4
- Kocham cię - szepnął Liam, całując szyję niższego blondyna, który zajęczał cicho. Stali na środku korytarzu, starając się, by nikt ich nie zobaczył. Nie kochał Stilesa, przy nim trzymał go tylko seks i nic więcej.
- Ja ciebie też - jęknął chłopak, który przyciśnięty był do ściany.
Stiles stał tylko i patrzył ze łzami w oczach, nie chcąc, by Liam się dowiedział, że poznał jego sekret. Serce strasznie go bolało i nie wiedział, co miał z tą informacją zrobić. Chciałby tylko płakać i płakać.
Nie mógł uwierzyć.
*
- Stili, to nie jest twoja wina - pocieszał go Scott, przytulając go mocno do siebie. Sam był zszokowany zachowaniem starszego Puchona. Nie mógł uwierzyć, że po dwóch latach związku zrobił coś takiego.

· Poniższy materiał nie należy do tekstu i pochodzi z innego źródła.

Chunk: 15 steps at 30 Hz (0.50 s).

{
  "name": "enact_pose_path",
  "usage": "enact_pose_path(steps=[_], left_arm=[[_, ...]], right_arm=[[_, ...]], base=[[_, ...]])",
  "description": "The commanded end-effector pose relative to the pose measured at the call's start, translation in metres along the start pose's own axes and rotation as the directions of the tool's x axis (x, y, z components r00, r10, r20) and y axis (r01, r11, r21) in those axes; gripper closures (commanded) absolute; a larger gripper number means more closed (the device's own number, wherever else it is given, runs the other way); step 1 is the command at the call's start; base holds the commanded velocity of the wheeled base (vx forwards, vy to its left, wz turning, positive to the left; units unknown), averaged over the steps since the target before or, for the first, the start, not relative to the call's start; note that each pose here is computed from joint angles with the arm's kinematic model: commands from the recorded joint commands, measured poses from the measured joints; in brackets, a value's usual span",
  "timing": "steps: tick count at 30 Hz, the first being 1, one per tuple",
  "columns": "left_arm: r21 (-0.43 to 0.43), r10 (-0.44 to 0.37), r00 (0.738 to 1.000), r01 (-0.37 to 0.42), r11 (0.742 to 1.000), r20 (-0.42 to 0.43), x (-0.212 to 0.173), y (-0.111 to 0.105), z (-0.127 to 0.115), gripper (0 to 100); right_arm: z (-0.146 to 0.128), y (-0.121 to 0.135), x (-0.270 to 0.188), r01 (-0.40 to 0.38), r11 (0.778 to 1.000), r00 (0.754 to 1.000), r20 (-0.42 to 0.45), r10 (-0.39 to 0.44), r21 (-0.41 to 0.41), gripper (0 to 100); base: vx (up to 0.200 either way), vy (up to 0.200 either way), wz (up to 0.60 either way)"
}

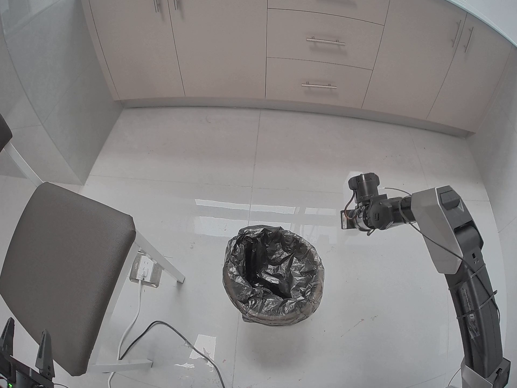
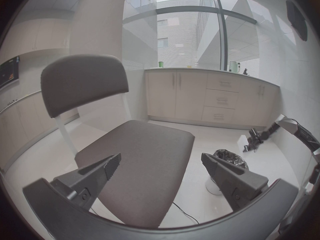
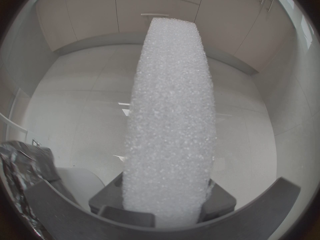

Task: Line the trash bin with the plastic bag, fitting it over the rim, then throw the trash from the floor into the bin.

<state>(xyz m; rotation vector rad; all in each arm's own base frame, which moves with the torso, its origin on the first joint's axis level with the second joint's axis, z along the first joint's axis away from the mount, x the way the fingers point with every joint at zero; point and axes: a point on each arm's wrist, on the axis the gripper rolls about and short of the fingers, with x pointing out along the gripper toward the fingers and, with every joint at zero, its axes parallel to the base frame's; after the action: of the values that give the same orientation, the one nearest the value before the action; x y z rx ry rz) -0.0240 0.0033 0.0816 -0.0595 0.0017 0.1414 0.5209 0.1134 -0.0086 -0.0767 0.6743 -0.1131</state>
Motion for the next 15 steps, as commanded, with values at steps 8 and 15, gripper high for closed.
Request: enact_pose_path(steps=[8,15], left_arm=[[0.002,-0.082,0.997,0.082,0.997,0.004,-0.001,-0.002,-0.001,0],[-0.022,-0.074,0.997,0.075,0.997,0.009,-0.001,-0.001,0.000,0]], right_arm=[[0.075,0.053,-0.177,-0.148,0.980,0.989,-0.039,0.144,-0.137,100],[0.056,0.098,-0.237,-0.234,0.940,0.969,-0.140,0.205,-0.246,100]], base=[[0.000,0.000,0.00],[0.000,0.000,0.00]])
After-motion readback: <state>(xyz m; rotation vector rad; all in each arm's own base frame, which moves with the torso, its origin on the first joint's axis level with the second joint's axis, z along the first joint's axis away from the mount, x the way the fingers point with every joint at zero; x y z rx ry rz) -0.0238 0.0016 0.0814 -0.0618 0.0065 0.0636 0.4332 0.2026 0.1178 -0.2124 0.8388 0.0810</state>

- Ale to tak strasznie boli - wyszeptał i położył się na łóżku. Scott usiadł obok niego, łapiąc go za dłoń.
- Wiem, że boli i będzie boleć. Nie płacz, bo nie warto.
Stiles starał się uśmiechnąć, ale nie dał rady. Tak bardzo kochał Liama, a on go oszukał.
Nawet Scott mu nie pomoże.
*
- Kochanie, skup się bardziej - powiedział do niego Liam, kiedy znicz znowu przeleciał mu koło nosa i nie zareagował.
- Przepraszam, głowa mnie boli - mruknął, co było po części prawdą. Nie chciał dzisiaj grać, pragnął tylko leżeć i płakać, a widok swojego chłopaka tylko pogarszała wszystko.
- To może pójdź już się przebrać i poczekaj na mnie to razem wrócimy - zaproponował i uśmiechnął się do niego.
Stiles nigdy nie widział tak fałszywego uśmiechu.